A la rencontre du grand capricorne avec Laurent Tillon
© Sabine Bernert

Chargé de mission en biodiversité à l’Office national des forêts (ONF). Vit dans le massif de Rambouillet en Ile-de-France, où il noue un lien fort avec un chêne bicentenaire depuis l’adolescence. Inspiré par cet arbre et le vivant qui l’entoure, il publie chez Actes Sud Etre un chêne en 2021, puis Les fantômes de la nuit, des chauves-souris et des hommes, en 2023.

Laurent Tillon, l’un des personnages de votre très beau livre Etre un chêne est un petit capricorne. Avez-vous déjà observé son cousin le grand capricorne, un insecte rare et spectaculaire ?

Oui, et une rencontre m’a profondément marqué. C’était en forêt de Tronçais, dans l’Allier. Avec un collègue forestier, nous repérons de très loin, à plus de 60 m, une tache sombre sur un tronc. Intrigués, nous nous rapprochons jusqu’à nous retrouver face à un géant parmi les insectes, d’un noir brillant teinté de rouge à l’abdomen. Avec sa taille monumentale et son air costaud, il semble être le maître des lieux. Le plus étonnant, c’est que ce coléoptère grand comme un pouce est en général très discret. L’un des Big Five de nos petites bêtes sait donc ménager ses effets !

2 à 3 cm

Longueur du trou d’émergence d’un grand capricorne, pour 1,5 cm de large.

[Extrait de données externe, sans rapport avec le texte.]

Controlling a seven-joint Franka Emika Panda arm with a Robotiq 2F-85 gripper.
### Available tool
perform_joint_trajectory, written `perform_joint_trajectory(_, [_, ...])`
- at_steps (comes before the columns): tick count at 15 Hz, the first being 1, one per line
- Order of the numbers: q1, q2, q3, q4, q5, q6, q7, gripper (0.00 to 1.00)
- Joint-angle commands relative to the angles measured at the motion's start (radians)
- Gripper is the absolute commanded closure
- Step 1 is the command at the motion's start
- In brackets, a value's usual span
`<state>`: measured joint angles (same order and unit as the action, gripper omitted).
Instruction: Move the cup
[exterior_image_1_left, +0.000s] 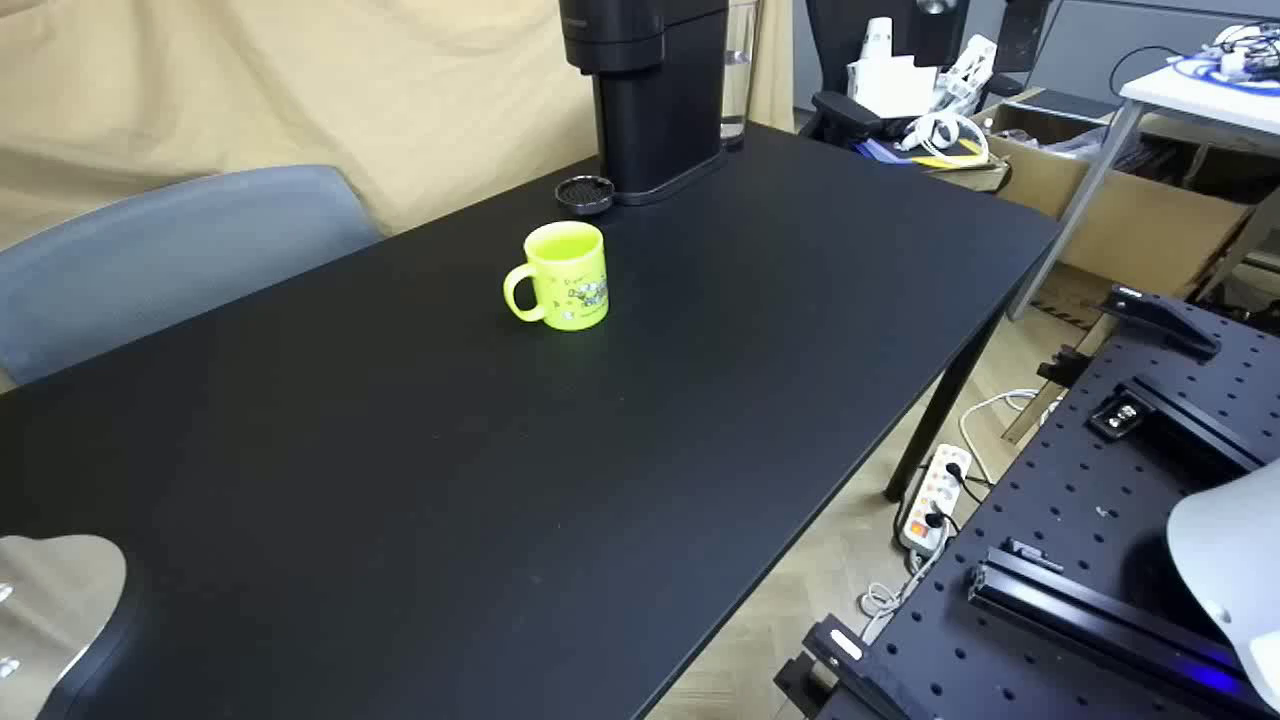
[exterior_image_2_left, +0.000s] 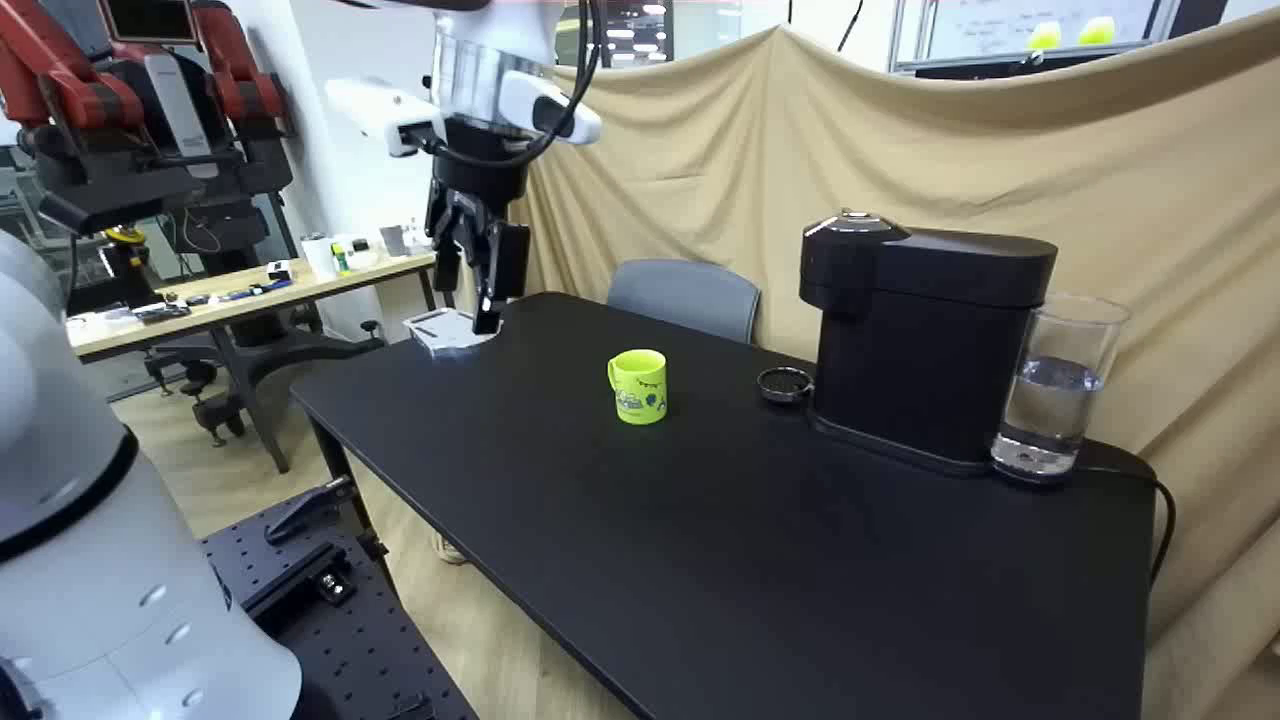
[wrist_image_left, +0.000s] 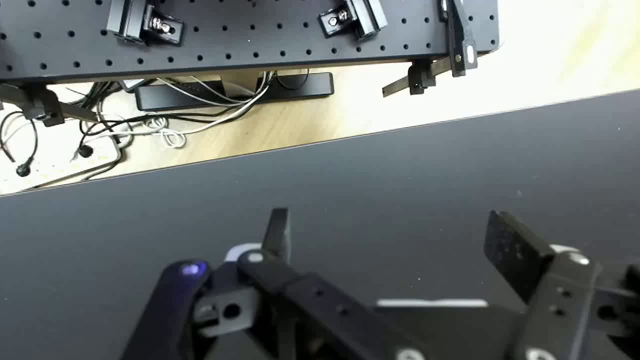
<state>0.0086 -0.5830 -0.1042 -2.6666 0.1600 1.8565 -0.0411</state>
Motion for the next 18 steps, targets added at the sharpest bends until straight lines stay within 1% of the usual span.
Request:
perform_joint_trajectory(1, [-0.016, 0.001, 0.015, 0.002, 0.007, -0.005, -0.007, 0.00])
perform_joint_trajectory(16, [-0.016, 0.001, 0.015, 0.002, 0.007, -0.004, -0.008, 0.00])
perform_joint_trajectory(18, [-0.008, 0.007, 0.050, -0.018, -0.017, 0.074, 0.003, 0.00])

Comment s’y prendre pour repérer cet insecte impressionnant ?

Je l’ai surtout aperçu durant les chaudes soirées d’été. Selon les conditions locales, cet animal crépusculaire et nocturne est actif entre mai et septembre. Il visite essentiellement les vieux chênes exposés au soleil, plus rarement les châtaigniers ou d’autres feuillus. De la forêt au centre-ville, en passant par les allées routières, il préfère les arbres de gros gabarit.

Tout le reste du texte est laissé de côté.